REQUIREMENT -
Copy word for word, please, the lines of the entries below running from the one containing "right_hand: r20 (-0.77" to the one containing "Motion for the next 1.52", both ends included.

☆ ☆ ☆

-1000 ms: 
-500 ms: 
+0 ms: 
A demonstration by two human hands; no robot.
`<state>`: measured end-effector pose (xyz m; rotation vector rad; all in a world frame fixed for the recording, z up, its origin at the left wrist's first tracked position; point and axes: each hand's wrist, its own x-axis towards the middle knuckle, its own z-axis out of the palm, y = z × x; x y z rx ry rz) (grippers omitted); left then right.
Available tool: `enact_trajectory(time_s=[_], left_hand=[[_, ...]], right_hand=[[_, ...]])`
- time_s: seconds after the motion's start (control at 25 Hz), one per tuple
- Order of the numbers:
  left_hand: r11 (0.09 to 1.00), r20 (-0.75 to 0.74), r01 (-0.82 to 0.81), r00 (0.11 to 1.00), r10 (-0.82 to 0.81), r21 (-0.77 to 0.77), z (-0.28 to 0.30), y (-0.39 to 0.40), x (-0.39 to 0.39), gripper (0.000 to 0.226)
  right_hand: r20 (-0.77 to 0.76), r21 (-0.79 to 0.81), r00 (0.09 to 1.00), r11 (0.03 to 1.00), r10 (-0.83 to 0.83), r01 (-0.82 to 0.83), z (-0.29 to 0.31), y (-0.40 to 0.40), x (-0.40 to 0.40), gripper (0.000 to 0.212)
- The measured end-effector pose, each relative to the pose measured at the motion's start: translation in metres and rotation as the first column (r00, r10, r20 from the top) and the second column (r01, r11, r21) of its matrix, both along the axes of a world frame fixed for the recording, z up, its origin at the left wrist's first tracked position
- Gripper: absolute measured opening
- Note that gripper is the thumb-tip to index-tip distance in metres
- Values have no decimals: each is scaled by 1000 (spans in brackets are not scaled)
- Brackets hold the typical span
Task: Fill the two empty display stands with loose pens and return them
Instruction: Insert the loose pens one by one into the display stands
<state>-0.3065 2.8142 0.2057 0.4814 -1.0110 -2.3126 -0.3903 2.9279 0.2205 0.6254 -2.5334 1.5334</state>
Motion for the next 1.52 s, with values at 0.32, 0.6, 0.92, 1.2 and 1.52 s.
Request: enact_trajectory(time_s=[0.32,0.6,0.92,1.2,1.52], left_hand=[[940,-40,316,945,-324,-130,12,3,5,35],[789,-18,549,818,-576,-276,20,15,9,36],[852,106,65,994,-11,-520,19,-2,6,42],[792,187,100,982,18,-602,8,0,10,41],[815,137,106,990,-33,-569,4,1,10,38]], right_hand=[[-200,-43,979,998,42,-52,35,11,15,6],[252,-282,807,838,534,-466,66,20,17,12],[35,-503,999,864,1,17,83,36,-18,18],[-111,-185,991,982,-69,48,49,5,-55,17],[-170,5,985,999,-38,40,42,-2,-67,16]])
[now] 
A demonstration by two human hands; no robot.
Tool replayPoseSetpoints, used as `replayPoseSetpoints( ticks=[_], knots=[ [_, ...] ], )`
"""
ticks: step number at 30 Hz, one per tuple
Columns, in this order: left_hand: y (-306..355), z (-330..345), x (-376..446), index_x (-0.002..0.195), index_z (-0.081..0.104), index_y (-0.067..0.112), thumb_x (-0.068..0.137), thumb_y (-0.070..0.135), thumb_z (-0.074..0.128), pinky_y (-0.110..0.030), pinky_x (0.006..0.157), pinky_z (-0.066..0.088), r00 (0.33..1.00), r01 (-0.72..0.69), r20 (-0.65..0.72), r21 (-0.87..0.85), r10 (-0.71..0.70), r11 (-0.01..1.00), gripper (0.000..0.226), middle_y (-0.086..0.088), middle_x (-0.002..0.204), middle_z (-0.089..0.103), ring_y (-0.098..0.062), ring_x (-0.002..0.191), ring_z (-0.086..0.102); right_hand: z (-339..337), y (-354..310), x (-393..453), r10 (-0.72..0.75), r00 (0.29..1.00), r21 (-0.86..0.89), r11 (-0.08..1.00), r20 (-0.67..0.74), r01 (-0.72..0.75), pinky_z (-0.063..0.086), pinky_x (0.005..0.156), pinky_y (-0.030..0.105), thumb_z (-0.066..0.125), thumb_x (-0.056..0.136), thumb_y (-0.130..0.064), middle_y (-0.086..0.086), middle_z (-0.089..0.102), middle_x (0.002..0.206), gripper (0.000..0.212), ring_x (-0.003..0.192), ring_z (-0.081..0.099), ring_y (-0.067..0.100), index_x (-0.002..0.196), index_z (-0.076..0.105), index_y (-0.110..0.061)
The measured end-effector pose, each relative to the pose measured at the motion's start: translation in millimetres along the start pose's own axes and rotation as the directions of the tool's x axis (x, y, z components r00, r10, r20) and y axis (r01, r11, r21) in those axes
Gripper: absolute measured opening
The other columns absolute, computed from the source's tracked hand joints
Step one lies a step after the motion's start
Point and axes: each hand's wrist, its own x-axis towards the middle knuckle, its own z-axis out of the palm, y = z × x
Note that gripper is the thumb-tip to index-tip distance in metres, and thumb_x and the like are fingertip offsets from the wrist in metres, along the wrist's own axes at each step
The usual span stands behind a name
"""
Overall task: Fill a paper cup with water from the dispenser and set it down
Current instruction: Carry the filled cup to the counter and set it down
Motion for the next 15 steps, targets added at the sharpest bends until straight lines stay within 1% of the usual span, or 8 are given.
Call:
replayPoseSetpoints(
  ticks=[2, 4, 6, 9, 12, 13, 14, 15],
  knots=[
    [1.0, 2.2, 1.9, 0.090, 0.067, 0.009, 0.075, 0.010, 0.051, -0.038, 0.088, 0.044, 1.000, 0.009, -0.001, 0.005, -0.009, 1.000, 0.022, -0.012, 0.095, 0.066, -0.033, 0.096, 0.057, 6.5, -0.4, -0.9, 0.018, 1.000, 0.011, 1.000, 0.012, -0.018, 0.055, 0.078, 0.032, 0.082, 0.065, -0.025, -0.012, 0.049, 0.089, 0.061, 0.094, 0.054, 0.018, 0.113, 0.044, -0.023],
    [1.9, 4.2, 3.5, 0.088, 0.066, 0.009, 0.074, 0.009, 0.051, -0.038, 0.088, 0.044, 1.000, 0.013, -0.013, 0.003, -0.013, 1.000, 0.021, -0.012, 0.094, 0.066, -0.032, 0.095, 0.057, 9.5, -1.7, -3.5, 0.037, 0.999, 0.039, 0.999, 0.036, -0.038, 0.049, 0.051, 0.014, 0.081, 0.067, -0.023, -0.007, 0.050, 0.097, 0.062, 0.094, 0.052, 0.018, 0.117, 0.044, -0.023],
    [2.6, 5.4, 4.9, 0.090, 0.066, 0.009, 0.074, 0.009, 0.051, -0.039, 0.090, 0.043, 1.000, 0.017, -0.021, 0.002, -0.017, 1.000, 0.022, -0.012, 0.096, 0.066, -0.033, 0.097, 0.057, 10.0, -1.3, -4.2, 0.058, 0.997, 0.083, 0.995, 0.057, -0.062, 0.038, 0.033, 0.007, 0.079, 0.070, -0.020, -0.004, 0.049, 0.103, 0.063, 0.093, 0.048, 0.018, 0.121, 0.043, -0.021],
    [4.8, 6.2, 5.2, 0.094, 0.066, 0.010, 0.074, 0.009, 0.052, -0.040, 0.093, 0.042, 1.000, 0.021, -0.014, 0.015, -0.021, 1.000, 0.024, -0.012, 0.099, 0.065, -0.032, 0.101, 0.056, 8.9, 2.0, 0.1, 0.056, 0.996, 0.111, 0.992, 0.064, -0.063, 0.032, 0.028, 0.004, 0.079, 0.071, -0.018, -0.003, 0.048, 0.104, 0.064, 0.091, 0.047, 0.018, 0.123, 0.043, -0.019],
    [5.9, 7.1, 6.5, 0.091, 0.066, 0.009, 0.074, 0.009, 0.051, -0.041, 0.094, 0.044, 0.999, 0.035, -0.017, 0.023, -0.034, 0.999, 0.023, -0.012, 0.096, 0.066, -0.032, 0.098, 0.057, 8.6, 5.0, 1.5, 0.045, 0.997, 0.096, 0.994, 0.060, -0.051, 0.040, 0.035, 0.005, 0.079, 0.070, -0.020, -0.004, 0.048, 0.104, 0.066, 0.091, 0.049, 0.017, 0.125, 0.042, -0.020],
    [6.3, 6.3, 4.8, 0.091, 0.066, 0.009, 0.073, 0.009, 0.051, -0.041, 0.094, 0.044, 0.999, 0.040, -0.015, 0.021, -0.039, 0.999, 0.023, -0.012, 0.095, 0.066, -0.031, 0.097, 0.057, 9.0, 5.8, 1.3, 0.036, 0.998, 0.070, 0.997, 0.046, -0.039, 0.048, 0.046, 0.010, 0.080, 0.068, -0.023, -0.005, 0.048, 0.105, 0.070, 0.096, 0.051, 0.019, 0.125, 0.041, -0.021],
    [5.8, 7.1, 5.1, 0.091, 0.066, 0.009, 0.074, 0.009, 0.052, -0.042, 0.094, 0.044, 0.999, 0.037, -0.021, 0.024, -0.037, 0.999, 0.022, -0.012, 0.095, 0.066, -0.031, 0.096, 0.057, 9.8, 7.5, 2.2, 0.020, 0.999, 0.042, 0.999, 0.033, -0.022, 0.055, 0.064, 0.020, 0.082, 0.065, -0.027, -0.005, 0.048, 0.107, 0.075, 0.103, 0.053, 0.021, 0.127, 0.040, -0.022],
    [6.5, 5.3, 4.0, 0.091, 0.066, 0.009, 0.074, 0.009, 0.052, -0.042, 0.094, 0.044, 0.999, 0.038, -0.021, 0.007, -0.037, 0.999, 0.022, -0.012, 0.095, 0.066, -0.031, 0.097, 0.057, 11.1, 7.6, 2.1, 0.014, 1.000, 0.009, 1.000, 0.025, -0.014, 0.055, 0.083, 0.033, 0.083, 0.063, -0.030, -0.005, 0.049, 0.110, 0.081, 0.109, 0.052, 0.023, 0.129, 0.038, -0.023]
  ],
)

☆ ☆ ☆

ANSWER BOX -
  right_hand: r20 (-0.77 to 0.76), r21 (-0.79 to 0.81), r00 (0.09 to 1.00), r11 (0.03 to 1.00), r10 (-0.83 to 0.83), r01 (-0.82 to 0.83), z (-0.29 to 0.31), y (-0.40 to 0.40), x (-0.40 to 0.40), gripper (0.000 to 0.212)
- The measured end-effector pose, each relative to the pose measured at the motion's start: translation in metres and rotation as the first column (r00, r10, r20 from the top) and the second column (r01, r11, r21) of its matrix, both along the axes of a world frame fixed for the recording, z up, its origin at the left wrist's first tracked position
- Gripper: absolute measured opening
- Note that gripper is the thumb-tip to index-tip distance in metres
- Values have no decimals: each is scaled by 1000 (spans in brackets are not scaled)
- Brackets hold the typical span
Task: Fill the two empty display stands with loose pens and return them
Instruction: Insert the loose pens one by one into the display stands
<state>-0.3065 2.8142 0.2057 0.4814 -1.0110 -2.3126 -0.3903 2.9279 0.2205 0.6254 -2.5334 1.5334</state>
Motion for the next 1.52 s, with values at 0.32, 0.6, 0.92, 1.2 and 1.52 s.

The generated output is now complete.